This is just a rambling, absolutist mess.



I am more surprised it is about numbers. I found it more important to take care when dealing with date ranges in databases. And SQL "BETWEEN" lures you into using [from, to], which is great way to shoot yourself in foot. So just my 2 cents:

- what are you going to do when you need to split [a,b] into multiple parts, for performance reasons? [a,c], (c,b] ? Can your codebase handle different interval types? Having [a,b) everywhere is simpler

- stuff like 23:59:59.999999999 is code smell, well until database rounds it up, to next day, then it turns into bug


A system I work on chose to use [closed, closed] intervals for date time intervals, where multiple intervals should be adjacent, but not overlapping. So the intervals look like 2022-11-22T00:00:00.000Z - 2022-11-22T23:59:59.999Z. Of course the codebase is sprinkled with +/- 1ms, and off-by-one issues causing date times to match _no_ interval. [closed, open) would've been so much easier to work with and reason about.

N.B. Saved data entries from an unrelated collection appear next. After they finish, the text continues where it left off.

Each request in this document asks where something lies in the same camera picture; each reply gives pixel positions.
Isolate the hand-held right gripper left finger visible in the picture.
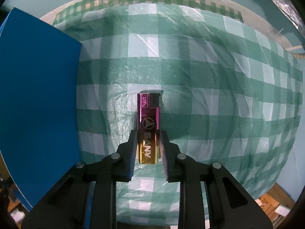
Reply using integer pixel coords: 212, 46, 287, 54
21, 130, 139, 229

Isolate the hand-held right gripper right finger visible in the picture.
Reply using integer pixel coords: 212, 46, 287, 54
159, 130, 273, 229

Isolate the pink and gold lighter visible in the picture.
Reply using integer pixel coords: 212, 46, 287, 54
137, 93, 161, 164

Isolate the blue cardboard box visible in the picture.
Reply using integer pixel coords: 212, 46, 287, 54
0, 8, 83, 211

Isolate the large check green tablecloth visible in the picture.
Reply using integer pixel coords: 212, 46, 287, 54
51, 3, 305, 226

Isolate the silver crinkled curtain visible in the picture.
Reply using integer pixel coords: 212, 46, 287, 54
248, 0, 303, 29

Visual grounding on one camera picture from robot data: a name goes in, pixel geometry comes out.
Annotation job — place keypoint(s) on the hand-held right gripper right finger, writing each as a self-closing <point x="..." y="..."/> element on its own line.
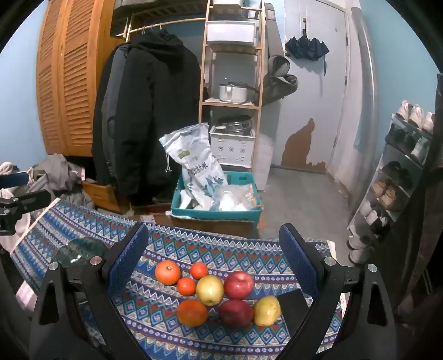
<point x="297" y="258"/>

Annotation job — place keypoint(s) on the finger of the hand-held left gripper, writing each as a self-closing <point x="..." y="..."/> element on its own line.
<point x="31" y="200"/>
<point x="14" y="180"/>

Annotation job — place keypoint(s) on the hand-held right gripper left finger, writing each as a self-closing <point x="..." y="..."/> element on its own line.
<point x="128" y="258"/>

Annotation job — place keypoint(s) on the large orange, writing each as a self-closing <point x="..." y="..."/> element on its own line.
<point x="192" y="313"/>
<point x="168" y="272"/>

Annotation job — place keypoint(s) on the dark glass plate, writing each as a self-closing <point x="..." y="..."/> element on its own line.
<point x="79" y="251"/>

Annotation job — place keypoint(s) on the small tangerine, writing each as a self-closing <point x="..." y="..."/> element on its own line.
<point x="199" y="270"/>
<point x="187" y="286"/>

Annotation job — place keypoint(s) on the dark red apple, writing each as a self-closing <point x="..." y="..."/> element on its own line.
<point x="236" y="313"/>

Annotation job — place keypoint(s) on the yellow apple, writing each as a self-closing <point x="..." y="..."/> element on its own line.
<point x="209" y="290"/>

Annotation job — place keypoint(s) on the white garment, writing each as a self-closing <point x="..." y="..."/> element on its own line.
<point x="7" y="168"/>

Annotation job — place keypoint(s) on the grey clothing pile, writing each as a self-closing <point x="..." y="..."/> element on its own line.
<point x="55" y="173"/>

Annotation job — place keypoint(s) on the wooden drawer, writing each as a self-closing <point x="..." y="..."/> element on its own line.
<point x="103" y="195"/>

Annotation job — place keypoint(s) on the blue patterned tablecloth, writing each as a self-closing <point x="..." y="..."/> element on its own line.
<point x="207" y="249"/>

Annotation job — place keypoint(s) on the clear plastic bags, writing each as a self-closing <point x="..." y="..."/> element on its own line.
<point x="232" y="200"/>

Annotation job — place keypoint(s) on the cardboard box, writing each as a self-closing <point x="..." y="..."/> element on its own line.
<point x="214" y="227"/>

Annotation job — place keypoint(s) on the black jacket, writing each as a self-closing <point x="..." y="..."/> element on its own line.
<point x="98" y="138"/>

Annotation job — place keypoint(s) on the teal plastic basket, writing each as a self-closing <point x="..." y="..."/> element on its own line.
<point x="214" y="214"/>

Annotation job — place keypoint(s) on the wooden louvered wardrobe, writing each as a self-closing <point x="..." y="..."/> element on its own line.
<point x="69" y="86"/>

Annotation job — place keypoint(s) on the white rice bag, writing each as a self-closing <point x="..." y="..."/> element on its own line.
<point x="197" y="166"/>

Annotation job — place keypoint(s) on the grey jacket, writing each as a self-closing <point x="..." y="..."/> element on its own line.
<point x="112" y="104"/>

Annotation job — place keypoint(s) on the white plastic crate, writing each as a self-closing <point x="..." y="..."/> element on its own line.
<point x="232" y="149"/>

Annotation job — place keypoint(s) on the dark cloth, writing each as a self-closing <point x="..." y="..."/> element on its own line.
<point x="425" y="207"/>

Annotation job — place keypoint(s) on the black coat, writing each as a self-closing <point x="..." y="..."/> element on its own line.
<point x="145" y="121"/>

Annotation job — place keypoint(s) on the white shoe rack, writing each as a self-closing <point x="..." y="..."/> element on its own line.
<point x="387" y="147"/>

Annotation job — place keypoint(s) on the steel pot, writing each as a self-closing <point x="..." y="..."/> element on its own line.
<point x="235" y="124"/>

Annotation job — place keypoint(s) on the pale blue door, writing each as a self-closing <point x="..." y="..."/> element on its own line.
<point x="311" y="104"/>

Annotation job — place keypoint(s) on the white cooking pot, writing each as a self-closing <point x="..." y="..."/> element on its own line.
<point x="232" y="93"/>

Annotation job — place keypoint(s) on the grey hanging bag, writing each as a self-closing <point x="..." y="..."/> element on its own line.
<point x="280" y="79"/>

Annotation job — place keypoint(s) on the grey vertical pipe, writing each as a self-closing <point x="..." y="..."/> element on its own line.
<point x="365" y="69"/>

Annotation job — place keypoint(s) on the wooden shelf rack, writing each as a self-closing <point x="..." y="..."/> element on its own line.
<point x="204" y="69"/>

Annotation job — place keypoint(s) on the dark folded umbrella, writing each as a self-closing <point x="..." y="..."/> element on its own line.
<point x="304" y="48"/>

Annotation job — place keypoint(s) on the white storage box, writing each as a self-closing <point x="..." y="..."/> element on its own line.
<point x="232" y="34"/>

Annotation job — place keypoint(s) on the wooden clothes rail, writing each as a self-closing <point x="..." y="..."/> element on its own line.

Why not? The precision one sounds convincing and I don't have any obvious counters


Let's say you want to find accommodation from day x to y, would you rather have [x, y + 1) as the interval in the code?

In other words, I think the blog post lists problems the author has had and in those cases an open-closed interval would have worked better. But one could come up with an opposite case, would that be equally true?


Of course if datetimes are involved, you need to go up midnight. So you’re back to +1 and a half-open range


IIRC (bit rusty now) python makes you do exactly [x, y + 1) in code and it pisses me off which is why I did my own trivial end-is-included range for loops.


Otherwise would result in surprises like range(10) giving 11 values, violating convention. I admit I usually have to pause to remember whether it's inclusive of the upper bound or not.